Functional assays showed that IL-7R expressed by ICN1-induced murine T-ALL cells responded to IL-7 and promoted STAT5 and AKT activation, leading to T-ALL cell expansion in culture (Figure 4A-B). Supporting the contribution of IL-7R signaling to murine T-ALL progression also in vivo, serial transplantation of ICN1-induced murine T-ALL cells into immunodeficient mice revealed increased IL-7R expression levels in sequential grafts (Figure 4C), which correlated with increased leukemia aggressiveness and decreased median survival of host mice (Figure 4D). Therefore, as shown in humans, IL-7R is a biomarker of T-ALL cells with LIC potential in mice.

Figure 4.

IL-7R expression is a biomarker of murine T-ALL cells with LIC potential. (A) Immunoblot analysis of STAT5 and AKT activation in a representative primary murine T-ALL (moT-ALL1), generated as in Figure 3A, and stimulated with IL-7 for the indicated times. α-Tubulin expression is shown as loading control. Molecular weight (KDa) is indicated on the left. (B) Total numbers of primary murine T-ALL cells (moT-ALL1 and moT-ALL2), generated as in Figure 3A, and cultured for the indicated days onto OP9-GFP cells in the presence or absence of IL-7. Data from a representative experiment of 3 are shown. (C) IL-7R expression levels of primary murine T-ALL cells (moT-ALL4) analyzed by flow cytometry immediately after isolation from the spleen of diseased mice in Figure 3A or after serial transplantation and spleen engraftment into consecutive NSG-immunodeficient mice (1st and 2nd grafts). Mean fluorescence intensity (MFI) values (mean ± SEM) from 3 to 12 mice are shown. (D) Kaplan-Meier survival curves of NSG mice serially transplanted with primary murine moT-ALL4 cells as in (C). **P < .01, ***P < .001.

Figure 4.

IL-7R expression is a biomarker of murine T-ALL cells with LIC potential. (A) Immunoblot analysis of STAT5 and AKT activation in a representative primary murine T-ALL (moT-ALL1), generated as in Figure 3A, and stimulated with IL-7 for the indicated times. α-Tubulin expression is shown as loading control. Molecular weight (KDa) is indicated on the left. (B) Total numbers of primary murine T-ALL cells (moT-ALL1 and moT-ALL2), generated as in Figure 3A, and cultured for the indicated days onto OP9-GFP cells in the presence or absence of IL-7. Data from a representative experiment of 3 are shown. (C) IL-7R expression levels of primary murine T-ALL cells (moT-ALL4) analyzed by flow cytometry immediately after isolation from the spleen of diseased mice in Figure 3A or after serial transplantation and spleen engraftment into consecutive NSG-immunodeficient mice (1st and 2nd grafts). Mean fluorescence intensity (MFI) values (mean ± SEM) from 3 to 12 mice are shown. (D) Kaplan-Meier survival curves of NSG mice serially transplanted with primary murine moT-ALL4 cells as in (C). **P < .01, ***P < .001.

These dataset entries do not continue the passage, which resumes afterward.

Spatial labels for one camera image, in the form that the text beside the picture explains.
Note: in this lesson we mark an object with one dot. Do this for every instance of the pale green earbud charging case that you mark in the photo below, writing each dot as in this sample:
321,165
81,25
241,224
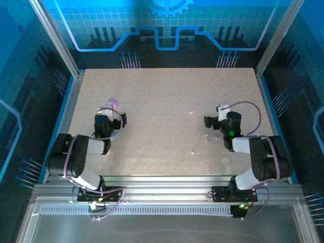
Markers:
117,138

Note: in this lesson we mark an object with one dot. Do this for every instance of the purple earbud charging case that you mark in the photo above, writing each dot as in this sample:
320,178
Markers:
113,102

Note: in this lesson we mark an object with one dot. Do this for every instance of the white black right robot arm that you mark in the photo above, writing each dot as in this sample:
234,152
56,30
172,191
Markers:
265,162

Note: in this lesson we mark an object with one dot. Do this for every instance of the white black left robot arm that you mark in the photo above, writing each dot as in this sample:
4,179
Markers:
76,162

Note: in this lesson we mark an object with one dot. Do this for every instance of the blue table side trim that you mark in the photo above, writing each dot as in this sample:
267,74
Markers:
61,114

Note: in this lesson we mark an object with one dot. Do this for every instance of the aluminium base beam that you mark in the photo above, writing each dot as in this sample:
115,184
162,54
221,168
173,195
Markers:
164,192

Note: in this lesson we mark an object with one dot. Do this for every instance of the black electronics box with LEDs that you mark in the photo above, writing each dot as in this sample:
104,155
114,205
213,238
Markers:
238,212

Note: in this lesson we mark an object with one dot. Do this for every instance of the grey metal front panel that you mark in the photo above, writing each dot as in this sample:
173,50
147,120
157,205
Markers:
164,227

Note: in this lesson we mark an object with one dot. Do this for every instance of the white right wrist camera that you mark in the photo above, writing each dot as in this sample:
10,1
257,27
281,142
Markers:
223,114

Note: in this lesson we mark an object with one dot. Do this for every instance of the aluminium table side rail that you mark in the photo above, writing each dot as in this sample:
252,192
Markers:
65,126
260,83

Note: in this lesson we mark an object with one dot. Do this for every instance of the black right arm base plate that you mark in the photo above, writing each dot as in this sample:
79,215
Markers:
219,193

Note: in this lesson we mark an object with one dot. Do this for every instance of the aluminium table edge rail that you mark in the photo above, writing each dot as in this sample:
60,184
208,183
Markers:
164,180

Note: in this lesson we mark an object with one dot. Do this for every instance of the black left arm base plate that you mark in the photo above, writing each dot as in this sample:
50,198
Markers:
114,199

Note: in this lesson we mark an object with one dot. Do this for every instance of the aluminium frame post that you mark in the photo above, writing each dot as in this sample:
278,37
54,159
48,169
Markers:
277,38
56,38

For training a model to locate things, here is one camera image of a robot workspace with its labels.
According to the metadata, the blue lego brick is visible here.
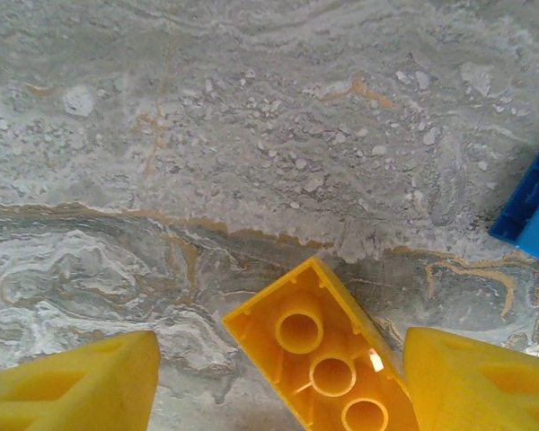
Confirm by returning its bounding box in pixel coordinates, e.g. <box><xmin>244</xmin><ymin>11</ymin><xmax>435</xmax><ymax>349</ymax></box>
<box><xmin>488</xmin><ymin>143</ymin><xmax>539</xmax><ymax>269</ymax></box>

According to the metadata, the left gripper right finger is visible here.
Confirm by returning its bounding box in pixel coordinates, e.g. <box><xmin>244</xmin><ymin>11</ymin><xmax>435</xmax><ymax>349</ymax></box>
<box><xmin>403</xmin><ymin>326</ymin><xmax>539</xmax><ymax>431</ymax></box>

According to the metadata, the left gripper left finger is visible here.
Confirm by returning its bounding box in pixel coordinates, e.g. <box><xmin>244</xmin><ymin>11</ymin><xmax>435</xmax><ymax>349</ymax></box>
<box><xmin>0</xmin><ymin>330</ymin><xmax>162</xmax><ymax>431</ymax></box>

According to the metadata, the long yellow lego brick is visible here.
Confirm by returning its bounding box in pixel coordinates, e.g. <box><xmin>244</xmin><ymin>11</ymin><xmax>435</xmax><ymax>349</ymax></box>
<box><xmin>222</xmin><ymin>256</ymin><xmax>421</xmax><ymax>431</ymax></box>

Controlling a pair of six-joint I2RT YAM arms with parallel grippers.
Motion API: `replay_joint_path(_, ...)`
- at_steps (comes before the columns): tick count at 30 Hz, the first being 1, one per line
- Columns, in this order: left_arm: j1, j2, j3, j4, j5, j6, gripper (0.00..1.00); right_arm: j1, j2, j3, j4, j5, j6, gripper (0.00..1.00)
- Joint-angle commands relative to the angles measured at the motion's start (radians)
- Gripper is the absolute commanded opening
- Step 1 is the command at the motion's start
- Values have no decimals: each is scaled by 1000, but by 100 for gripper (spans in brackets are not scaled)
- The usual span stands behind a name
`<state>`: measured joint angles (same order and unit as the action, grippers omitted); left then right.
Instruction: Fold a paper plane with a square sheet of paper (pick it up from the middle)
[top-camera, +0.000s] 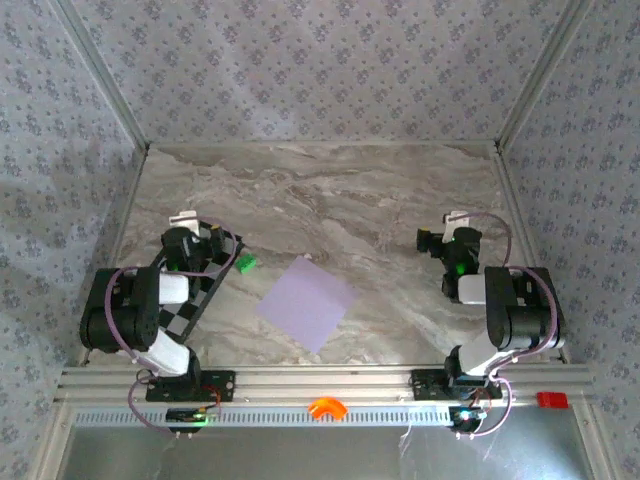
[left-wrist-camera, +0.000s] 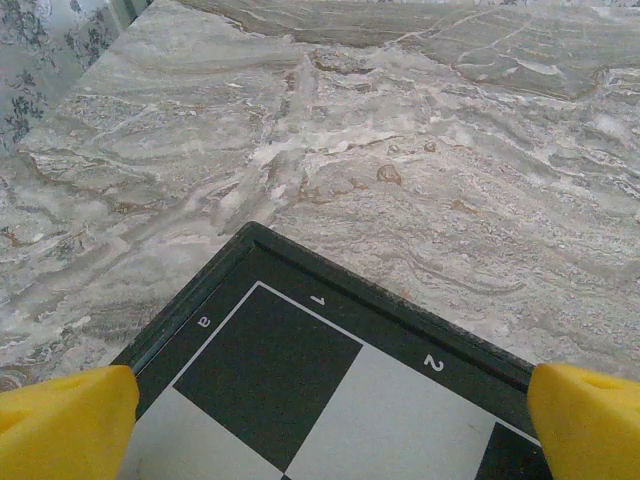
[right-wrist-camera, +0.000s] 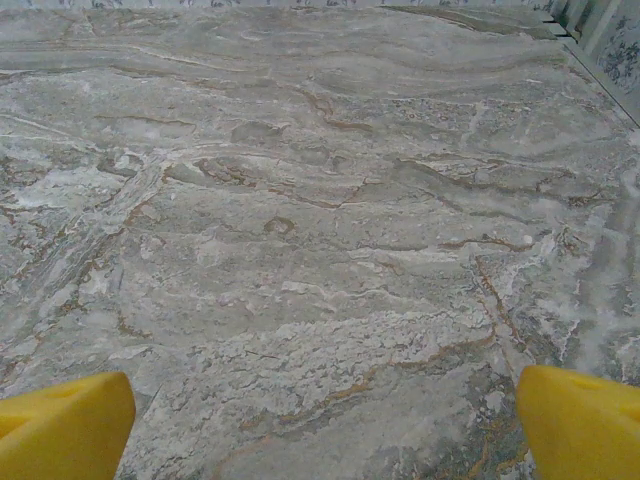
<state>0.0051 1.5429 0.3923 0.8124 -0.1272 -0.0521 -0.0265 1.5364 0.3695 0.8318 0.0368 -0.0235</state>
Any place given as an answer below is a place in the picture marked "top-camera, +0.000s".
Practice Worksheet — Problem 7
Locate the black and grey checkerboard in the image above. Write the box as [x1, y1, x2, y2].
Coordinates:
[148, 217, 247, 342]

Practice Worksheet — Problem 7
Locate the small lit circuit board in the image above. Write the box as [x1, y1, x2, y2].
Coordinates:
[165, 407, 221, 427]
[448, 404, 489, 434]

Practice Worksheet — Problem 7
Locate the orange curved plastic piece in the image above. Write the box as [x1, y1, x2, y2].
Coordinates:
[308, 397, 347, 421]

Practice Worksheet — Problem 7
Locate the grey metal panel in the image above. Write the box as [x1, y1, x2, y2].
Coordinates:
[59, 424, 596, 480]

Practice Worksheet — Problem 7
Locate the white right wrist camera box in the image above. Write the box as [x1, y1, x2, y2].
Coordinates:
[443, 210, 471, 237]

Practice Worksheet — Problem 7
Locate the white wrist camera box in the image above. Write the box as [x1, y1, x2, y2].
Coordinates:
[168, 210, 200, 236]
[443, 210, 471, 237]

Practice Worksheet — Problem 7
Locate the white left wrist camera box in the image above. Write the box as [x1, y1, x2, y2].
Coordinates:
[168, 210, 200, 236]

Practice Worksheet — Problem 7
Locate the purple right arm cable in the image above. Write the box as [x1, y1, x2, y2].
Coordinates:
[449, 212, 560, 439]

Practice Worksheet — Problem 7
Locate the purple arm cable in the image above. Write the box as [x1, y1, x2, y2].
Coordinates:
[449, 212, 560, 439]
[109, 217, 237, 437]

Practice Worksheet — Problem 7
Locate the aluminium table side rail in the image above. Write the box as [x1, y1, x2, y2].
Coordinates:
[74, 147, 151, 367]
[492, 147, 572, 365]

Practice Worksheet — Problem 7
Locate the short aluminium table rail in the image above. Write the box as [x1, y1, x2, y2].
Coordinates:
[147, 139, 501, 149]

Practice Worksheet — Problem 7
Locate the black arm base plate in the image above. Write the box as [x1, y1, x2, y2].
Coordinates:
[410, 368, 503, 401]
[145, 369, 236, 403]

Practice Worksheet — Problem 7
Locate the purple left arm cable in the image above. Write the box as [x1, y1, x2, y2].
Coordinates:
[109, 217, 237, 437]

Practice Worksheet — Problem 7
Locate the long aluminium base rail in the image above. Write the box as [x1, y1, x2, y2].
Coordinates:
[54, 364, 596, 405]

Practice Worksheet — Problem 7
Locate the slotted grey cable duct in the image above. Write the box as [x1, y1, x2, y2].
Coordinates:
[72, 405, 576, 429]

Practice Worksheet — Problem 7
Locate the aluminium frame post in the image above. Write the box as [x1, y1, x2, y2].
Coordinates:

IL7R is a transcriptional NOTCH1 target in humans,30  but this functional link has not been demonstrated in mice, despite the fact that human and mouse IL7R/Il7r promoters share a conserved CSL/RBP-Jk binding site, located at −1937 bp from the ATG initiation codon of murine Il7r30  (Figure 5A). ChIP assays of CD4CD8IL-7R+ mouse embryonic thymocytes (Figure 5B) revealed that the reported site of murine Il7r promoter could bind endogenous RBP-Jk as efficiently as the Notch1 target Il2ra (Figure 5C-D), and luciferase reporter assays confirmed that active Notch1 induced Il7r gene transcription through RBP-Jk binding to the Il7r promoter (Figure 5E). Moreover, reporter activity due to active Notch1 constitutively expressed in Jurkat cells was significantly inhibited by ectopic expression of mutant Notch coactivator dnMAML1,37  and site-directed mutagenesis at the RBP-Jk binding site likewise resulted in impaired transcription from the Il7r reporter construct (Figure 5F), supporting functional involvement of this site in Notch1-induced murine IL-7R expression. Therefore, Il7r transcription and IL-7Rα protein expression are part of the oncogenic program induced by aberrant Notch1 signaling during murine T-ALL pathogenesis.

Figure 5.

Il7r is a transcriptional Notch1 target in murine T-ALL pathogenesis. (A) Schematic representation of the 5′ regulatory region of murine Il7r. Numbers represent base pairs from the translation initiation site (+1, atg, initiation codon). The sequence of a putative RBP-Jκ binding site (bold type) was identified at −1937 bp. Binding sequences for other regulators are also shown. (B) Flow cytometry analysis of IL-7R (right panel) and CD44 and CD25 (left panel) expression on thymocytes from embryonic day 14.5 murine fetal thymus. Numbers indicate percentages of positive cells. Shaded graph shows background staining with irrelevant isotype-matched antibodies. (C) Representative ChIP assay of fetal murine thymocytes in (B), using anti–RBP-Jκ or isotype-matched control antibody (IgG1). PCR amplification of input and immunoprecipitated DNA was performed using primer pairs spanning the RBP-Jκ site identified in Il7r or the reported Il2ra RBP-Jκ site. Size in base pairs (bp) is indicated on the left (n = 3); -, empty lane. (D) Quantitative analysis of ChIP assays in (C). Results are shown as percentage of enrichment compared with input. Bars represent mean ± standard error of the mean (SEM) of 3 independent experiments. Luciferase reporter assays of Jurkat cells cotransfected with the reporter vector pGL3 (empty or containing the Il7r RBP-Jκ binding site) along with a retrovirus encoding ICN1 and GFP (ICN1) or GFP alone (GFP) as control (n = 3) (E) or pGL3 containing the wt or a mutated RBP-Jκ binding site in Il7r, along with retrovirus encoding dnMAML1 fused to GFP (dnMAML1) or GFP alone (GFP) (n = 5) (F). Data are fold induction of relative luciferase activity (RLU) ± SEM. *P < .05, **P < .01. ns, not significant.

Figure 5.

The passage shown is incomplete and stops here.